# ASSIGNMENT
Narrow the data below down to the lines containing "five".

# DATA PROVIDED

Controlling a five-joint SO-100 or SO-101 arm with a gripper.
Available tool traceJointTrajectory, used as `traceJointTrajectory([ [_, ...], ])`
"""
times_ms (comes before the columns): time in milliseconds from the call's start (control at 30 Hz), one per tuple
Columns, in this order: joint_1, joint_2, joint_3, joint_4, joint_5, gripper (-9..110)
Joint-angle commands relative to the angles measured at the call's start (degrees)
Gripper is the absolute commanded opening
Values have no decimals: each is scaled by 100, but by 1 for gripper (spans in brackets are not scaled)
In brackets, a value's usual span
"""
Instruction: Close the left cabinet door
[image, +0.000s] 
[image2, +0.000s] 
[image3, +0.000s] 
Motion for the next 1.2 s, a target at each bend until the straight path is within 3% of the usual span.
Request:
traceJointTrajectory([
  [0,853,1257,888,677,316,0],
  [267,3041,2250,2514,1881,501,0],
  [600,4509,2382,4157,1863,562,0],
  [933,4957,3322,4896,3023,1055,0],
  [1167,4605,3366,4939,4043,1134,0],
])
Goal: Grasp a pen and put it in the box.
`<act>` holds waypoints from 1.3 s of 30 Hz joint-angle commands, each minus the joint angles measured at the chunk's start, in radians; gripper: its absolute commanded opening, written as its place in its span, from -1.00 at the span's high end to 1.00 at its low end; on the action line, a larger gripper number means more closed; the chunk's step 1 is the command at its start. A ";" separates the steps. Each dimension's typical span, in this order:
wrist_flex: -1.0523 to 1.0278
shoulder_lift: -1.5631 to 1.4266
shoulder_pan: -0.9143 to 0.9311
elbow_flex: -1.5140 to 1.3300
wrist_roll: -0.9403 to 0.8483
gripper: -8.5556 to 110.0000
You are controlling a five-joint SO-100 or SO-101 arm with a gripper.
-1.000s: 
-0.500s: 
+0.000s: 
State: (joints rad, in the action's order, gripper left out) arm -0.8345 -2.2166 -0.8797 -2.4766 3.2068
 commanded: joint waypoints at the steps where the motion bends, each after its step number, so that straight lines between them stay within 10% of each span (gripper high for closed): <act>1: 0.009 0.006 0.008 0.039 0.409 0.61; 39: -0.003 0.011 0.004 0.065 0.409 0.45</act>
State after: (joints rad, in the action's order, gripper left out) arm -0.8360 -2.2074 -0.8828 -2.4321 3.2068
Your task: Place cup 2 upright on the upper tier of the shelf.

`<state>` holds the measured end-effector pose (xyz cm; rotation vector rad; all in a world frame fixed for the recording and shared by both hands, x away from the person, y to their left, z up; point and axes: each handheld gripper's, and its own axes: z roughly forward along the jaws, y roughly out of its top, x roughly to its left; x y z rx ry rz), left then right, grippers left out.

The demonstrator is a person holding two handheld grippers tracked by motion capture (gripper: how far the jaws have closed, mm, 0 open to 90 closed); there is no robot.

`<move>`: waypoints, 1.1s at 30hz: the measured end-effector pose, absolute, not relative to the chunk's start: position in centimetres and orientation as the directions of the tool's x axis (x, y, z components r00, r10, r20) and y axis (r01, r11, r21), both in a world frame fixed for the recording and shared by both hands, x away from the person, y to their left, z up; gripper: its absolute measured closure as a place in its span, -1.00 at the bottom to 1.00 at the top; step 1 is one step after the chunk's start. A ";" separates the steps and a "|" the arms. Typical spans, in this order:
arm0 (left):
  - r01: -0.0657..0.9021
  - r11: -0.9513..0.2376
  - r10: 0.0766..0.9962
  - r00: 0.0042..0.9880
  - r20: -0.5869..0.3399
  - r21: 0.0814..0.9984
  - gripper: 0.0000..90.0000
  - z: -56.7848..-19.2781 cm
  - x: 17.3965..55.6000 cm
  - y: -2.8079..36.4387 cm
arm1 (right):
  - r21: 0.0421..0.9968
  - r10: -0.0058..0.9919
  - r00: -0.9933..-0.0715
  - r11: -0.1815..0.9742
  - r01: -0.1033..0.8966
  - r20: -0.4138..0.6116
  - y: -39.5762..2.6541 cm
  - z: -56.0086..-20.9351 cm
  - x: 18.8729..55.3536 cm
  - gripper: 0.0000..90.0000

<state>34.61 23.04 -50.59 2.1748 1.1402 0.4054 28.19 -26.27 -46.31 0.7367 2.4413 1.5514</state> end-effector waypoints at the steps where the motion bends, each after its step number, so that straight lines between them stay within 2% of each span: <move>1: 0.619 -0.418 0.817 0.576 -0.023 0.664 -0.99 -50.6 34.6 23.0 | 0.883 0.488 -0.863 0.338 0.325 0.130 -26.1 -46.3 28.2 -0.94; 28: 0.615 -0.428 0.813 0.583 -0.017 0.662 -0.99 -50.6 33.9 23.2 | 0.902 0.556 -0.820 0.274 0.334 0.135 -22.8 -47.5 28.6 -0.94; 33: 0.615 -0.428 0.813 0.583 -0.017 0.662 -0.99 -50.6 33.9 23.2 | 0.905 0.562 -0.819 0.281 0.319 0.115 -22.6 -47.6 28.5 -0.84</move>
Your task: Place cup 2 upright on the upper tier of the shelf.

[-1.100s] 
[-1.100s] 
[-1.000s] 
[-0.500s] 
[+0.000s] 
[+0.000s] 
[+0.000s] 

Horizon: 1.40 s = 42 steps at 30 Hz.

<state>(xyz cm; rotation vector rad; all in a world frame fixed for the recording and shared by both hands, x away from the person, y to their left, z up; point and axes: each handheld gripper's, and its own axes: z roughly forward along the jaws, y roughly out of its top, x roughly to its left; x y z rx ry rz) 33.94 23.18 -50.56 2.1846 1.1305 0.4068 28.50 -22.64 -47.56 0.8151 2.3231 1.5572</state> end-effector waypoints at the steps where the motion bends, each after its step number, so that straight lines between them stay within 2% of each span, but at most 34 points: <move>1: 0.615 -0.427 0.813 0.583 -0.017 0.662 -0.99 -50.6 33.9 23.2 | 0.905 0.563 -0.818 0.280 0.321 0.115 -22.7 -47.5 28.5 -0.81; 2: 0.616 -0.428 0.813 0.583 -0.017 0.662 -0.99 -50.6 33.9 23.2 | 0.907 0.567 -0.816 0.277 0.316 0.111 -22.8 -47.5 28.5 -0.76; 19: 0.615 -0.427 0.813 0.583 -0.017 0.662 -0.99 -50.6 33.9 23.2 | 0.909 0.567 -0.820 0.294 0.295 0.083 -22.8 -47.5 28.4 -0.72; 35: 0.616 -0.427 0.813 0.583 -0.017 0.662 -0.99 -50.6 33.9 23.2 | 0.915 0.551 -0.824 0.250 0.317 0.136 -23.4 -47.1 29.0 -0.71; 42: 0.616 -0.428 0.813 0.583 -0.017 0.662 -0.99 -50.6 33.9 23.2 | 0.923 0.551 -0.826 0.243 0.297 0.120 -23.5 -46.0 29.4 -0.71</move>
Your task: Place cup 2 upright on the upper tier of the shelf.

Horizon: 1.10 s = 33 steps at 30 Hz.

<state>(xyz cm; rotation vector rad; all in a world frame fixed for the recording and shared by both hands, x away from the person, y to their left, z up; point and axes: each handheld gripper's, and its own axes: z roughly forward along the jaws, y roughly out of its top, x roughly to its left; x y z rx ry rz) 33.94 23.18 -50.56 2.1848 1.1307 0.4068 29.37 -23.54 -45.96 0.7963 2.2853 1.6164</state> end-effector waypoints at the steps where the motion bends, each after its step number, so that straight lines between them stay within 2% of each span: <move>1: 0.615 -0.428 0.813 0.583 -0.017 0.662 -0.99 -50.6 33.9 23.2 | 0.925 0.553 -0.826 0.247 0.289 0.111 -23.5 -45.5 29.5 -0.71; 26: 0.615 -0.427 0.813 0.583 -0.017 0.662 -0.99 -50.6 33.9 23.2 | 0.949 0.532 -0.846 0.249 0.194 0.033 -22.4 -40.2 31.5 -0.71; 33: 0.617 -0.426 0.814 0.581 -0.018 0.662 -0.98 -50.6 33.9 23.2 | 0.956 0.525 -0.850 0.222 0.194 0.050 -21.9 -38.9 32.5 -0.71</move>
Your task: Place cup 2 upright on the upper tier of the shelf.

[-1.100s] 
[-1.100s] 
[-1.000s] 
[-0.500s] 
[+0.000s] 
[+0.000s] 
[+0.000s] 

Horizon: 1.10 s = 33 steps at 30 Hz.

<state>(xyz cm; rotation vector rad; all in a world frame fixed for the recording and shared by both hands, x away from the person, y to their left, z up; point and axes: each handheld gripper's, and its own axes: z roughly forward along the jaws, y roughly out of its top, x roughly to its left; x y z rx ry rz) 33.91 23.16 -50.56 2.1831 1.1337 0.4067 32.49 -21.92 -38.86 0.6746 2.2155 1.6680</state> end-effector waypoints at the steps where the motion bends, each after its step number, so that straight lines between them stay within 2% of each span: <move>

# YOUR RESPONSE
Controlling a five-joint SO-100 or SO-101 arm with a gripper.
You are controlling a five-joint SO-100 or SO-101 arm with a gripper.

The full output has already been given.